▶ _Brief_
Your answer must be a word-for-word copy of the listing below, minus its pictures.

───

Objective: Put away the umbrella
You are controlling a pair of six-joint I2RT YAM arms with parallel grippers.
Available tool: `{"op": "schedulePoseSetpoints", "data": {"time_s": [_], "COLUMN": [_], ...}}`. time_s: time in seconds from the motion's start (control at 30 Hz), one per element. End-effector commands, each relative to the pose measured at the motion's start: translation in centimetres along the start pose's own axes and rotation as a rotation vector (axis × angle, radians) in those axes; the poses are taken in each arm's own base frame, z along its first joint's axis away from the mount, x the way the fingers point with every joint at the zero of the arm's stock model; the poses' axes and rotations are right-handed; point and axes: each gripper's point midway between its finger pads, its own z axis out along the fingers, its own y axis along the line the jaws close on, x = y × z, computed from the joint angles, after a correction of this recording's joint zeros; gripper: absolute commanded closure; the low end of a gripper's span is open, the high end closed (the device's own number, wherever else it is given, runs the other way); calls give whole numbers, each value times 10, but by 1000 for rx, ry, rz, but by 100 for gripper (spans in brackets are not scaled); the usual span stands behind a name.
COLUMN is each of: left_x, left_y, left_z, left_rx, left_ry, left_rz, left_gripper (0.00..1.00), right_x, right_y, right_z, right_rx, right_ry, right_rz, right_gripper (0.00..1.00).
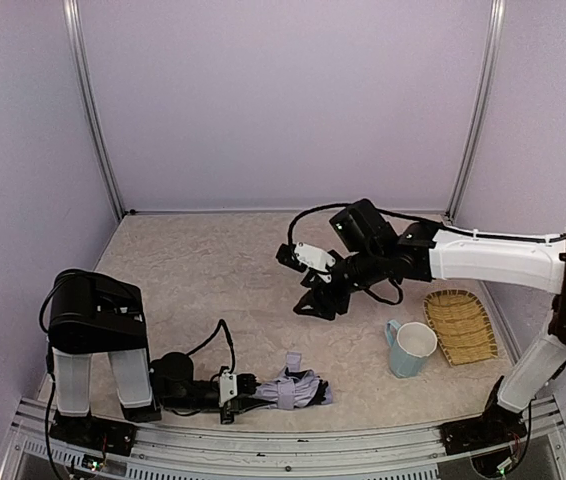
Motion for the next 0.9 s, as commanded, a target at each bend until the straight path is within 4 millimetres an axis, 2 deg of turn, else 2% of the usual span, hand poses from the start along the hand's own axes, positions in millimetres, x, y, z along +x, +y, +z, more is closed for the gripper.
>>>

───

▶ _Output of the exercise_
Objective: Put away the umbrella
You are controlling a pair of six-joint I2RT YAM arms with parallel grippers.
Available tool: `{"op": "schedulePoseSetpoints", "data": {"time_s": [_], "COLUMN": [_], ...}}`. time_s: time in seconds from the motion's start (control at 30 Hz), one per element. End-effector commands, each relative to the pose measured at the motion's start: translation in centimetres along the start pose's own axes and rotation as a rotation vector (axis × angle, radians) in those axes; the poses are taken in each arm's own base frame, z along its first joint's axis away from the mount, x the way the fingers point with every joint at the zero of the arm's stock model; the poses' axes and rotations are right-handed; point and axes: each gripper's point midway between its finger pads, its own z axis out along the fingers, its own y axis along the line the jaws close on, x = y × z, computed from the joint angles, after a correction of this recording's joint zeros; gripper: absolute commanded closure; the low end of a gripper's span is open, the high end closed (the device's own number, wherever else it is given, runs the other way); calls give whole numbers, each value times 10, but by 1000 for rx, ry, rz, but by 100 for gripper (spans in brackets are not scaled); the usual span stands behind a name.
COLUMN is each of: left_x, left_y, left_z, left_rx, left_ry, left_rz, left_gripper (0.00..1.00), right_x, right_y, right_z, right_rx, right_ry, right_rz, right_gripper (0.00..1.00).
Motion for the next 0.9 s, as commanded, a target at each bend until the straight path is within 4 millimetres an axis, 2 deg of turn, else 2% of the usual span, hand poses from the start along the hand's own axes, positions in millimetres, x, y, z along +x, +y, +z, more is closed for the gripper.
>>>

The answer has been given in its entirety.